Whilst all their names appear to have been originally Scandinavian, this might reflect the sacral position held by the island of Uppsala. Evidence provided by the Primary Chronicle, written some three centuries later, cannot be taken as an accurate ethnographic account; as tales of 'migration' from distant lands were common literary topoi used by rulers to legitimise their contemporary rule whilst at the same time differentiating themselves from their "Baltic" and "Slavic" subject tribes. Tolochko argues "the story of the royal clan's journey is a device with its own function within the narrative of the chronicle. ... Yet if we take it for what it actually is, if we accept that it is not a documentary ethnographic description of the 10th century, but a medieval origo gentis masterfully constructed by a Christian cleric of the early 12th century, then we have to reconsider the established scholarly narrative of the earliest phase of East European history, which owes so much to the Primary Chronicle.

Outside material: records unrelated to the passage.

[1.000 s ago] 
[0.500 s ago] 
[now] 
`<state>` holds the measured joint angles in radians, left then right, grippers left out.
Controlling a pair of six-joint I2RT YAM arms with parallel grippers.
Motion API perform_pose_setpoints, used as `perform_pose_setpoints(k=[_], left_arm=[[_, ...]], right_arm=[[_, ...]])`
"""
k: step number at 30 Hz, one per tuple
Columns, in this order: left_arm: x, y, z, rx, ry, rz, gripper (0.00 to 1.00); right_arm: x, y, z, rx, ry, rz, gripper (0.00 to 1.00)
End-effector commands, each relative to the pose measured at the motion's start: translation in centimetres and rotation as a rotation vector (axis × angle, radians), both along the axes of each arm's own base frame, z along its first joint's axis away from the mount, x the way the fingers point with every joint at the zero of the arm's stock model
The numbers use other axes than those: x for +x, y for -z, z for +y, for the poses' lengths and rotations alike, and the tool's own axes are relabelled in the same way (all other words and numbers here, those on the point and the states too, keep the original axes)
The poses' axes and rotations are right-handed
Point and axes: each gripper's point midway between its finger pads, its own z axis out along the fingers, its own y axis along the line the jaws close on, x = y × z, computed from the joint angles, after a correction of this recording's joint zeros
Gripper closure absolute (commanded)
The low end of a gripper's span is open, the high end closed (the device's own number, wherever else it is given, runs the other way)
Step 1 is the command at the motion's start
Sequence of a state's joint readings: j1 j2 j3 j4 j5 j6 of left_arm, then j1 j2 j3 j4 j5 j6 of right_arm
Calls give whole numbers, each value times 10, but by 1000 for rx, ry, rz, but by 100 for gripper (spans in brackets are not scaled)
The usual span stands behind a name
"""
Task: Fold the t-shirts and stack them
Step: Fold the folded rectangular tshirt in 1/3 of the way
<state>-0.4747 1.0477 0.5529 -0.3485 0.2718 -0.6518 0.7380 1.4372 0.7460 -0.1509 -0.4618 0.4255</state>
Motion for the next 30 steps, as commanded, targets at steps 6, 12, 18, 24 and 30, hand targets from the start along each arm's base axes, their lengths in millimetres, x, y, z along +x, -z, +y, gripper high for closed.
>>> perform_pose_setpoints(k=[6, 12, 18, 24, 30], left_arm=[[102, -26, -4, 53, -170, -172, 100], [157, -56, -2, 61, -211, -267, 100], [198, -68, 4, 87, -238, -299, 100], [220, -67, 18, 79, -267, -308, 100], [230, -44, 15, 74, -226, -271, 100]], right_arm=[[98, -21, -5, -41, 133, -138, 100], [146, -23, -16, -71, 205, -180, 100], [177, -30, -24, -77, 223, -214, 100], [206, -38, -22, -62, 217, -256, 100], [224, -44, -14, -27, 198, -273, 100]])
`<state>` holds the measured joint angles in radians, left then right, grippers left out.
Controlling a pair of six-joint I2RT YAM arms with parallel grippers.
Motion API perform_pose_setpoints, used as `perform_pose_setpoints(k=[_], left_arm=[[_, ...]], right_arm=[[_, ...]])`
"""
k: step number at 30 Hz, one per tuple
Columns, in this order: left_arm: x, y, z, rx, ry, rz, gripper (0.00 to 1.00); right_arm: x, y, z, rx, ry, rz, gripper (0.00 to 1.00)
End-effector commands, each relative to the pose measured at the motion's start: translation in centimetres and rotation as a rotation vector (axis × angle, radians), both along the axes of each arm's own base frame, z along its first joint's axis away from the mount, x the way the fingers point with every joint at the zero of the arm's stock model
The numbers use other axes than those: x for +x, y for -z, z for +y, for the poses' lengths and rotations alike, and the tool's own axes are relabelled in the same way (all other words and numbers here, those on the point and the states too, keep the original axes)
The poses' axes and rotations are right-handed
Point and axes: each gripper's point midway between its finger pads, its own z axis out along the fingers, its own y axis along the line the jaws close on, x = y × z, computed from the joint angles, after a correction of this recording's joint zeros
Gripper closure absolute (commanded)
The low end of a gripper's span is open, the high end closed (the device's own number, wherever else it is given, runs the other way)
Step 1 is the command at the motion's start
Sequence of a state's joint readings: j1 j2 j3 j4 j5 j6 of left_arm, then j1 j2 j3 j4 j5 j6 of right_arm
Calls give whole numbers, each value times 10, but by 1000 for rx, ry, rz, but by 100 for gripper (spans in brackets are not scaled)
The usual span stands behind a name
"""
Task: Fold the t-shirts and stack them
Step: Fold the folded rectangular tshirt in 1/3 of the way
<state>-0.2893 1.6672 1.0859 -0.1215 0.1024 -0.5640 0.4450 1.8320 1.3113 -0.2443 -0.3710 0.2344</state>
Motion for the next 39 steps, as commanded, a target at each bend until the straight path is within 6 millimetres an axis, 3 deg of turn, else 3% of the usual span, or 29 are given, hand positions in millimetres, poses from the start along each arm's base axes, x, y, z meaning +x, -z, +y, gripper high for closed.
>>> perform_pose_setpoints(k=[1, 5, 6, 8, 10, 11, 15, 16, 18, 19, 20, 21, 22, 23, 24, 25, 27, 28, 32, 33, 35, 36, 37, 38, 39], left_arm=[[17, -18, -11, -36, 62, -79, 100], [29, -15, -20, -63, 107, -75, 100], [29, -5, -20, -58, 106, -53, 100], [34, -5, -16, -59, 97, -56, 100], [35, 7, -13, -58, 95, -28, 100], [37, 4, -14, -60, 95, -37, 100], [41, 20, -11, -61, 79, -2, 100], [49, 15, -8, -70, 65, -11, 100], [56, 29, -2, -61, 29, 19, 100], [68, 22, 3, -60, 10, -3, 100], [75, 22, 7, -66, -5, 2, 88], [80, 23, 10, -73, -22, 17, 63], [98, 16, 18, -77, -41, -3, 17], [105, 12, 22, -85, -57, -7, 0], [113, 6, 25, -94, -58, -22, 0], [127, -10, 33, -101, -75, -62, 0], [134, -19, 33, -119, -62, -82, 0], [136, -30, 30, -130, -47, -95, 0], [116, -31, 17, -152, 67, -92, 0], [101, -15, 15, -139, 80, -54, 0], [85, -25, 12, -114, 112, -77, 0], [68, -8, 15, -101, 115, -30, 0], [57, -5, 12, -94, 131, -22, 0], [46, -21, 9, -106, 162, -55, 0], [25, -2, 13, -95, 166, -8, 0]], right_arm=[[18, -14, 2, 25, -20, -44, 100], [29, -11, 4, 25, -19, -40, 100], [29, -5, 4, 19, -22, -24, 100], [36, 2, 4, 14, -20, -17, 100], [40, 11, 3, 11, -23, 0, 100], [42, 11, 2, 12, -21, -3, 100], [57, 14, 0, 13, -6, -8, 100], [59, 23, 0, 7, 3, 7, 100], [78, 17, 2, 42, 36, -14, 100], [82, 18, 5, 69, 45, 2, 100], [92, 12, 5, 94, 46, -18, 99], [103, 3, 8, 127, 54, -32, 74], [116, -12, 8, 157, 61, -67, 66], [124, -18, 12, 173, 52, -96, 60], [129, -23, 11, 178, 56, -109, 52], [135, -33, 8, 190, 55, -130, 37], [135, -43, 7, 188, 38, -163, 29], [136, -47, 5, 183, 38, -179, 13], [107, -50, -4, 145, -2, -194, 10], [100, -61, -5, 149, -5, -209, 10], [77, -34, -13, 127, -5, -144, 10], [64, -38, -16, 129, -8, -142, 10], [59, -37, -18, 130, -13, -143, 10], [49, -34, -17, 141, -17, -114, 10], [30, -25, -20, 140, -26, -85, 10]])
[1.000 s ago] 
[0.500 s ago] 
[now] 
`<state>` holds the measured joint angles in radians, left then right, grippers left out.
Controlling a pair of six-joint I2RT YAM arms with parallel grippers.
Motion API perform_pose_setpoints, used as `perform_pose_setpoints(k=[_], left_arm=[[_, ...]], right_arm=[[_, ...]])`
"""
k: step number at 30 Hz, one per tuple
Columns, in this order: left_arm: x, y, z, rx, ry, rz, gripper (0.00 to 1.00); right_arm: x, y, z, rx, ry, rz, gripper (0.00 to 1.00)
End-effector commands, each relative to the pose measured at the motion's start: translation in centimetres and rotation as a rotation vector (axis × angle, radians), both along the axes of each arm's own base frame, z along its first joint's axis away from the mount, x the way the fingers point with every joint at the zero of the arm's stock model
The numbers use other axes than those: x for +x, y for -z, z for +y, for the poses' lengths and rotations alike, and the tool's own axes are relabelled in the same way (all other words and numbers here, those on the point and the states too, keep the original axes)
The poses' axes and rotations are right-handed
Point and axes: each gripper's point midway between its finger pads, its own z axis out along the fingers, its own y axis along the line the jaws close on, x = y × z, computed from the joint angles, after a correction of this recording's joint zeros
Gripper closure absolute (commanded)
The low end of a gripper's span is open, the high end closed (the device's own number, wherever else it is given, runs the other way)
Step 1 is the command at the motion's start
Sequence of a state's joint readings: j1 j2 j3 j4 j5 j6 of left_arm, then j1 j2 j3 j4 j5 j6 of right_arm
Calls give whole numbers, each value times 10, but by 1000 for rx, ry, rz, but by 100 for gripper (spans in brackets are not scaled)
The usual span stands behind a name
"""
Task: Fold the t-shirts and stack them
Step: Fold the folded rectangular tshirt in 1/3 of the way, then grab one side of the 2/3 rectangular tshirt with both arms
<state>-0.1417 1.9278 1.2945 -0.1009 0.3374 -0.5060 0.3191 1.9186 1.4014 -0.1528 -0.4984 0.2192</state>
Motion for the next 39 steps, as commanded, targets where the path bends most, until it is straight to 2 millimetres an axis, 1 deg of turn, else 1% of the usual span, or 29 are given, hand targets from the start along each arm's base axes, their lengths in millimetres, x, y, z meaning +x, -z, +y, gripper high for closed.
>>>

Numerous artefacts of Scandinavian affinity have been found in northern Russia. However, exchange between the north and southern shores of the Baltic had occurred since the Iron Age (albeit limited to immediately coastal areas). Northern Russia and adjacent Finnic lands had become a profitable meeting ground for peoples of diverse origins, especially for the trade of furs, and attracted by the presence of oriental silver from the mid-8th century AD. There is an undeniable presence of goods and people of Scandinavian origin; however, the predominant people remained the local (Baltic and Finnic) hunter-gatherers.
The increasing volume of trade and internal competition necessitated higher forms of organization. The Rus' appeared to emulate aspects of Khazar political organization—hence the appearance of a Rus' chaganus in the Carolingian court in 839 (Royal Frankish Annals). Legitimization was sought by way of adopting a Christian and linguistically Slavic high culture that became the Kieven Rus'. The burials ('chamber' or 'retainer' graves) attributed to the Kievan Rus' have only a superficial resemblance to supposed Scandinavian prototypes—only the grave construction was similar, whilst the range of accompanying artefacts, the inclusion of weapons, horses and slave girls have no parallels in Scandinavia. Moreover, there is doubt if the emerging Kievan Rus' were the same clan as the "Rus" who visited the Carolingians in 839 or who attacked Constantinople in 860 AD.
The rise of Kiev itself is mysterious. Devoid of any silver dirrham finds in the 8th century AD, it was situated west of the profitable fur and silver trade networks that spanned from the Baltic to the Muslim lands, via the Volga-Kama basins. At the prime hill in Kiev, fortifications and other symbols of consolidation and power appear from the 9th century, thus preceding the literary appearance of 'Rus' in the middle Dnieper region. By the 10th century, the lowlands around Kiev had extensive 'Slavic' styled settlements, and there is evidence of growing trade with the Byzantine lands. This might have attracted Rus' movements, and a shift in power, from the north to Kiev. Thus, Kiev does not appear to have evolved from the infrastructure of the Scandinavian trade networks, but rather it forcibly took over them; as evidenced by the destruction of numerous earlier trade settlements in the north, including the famous Staraja Ladoga.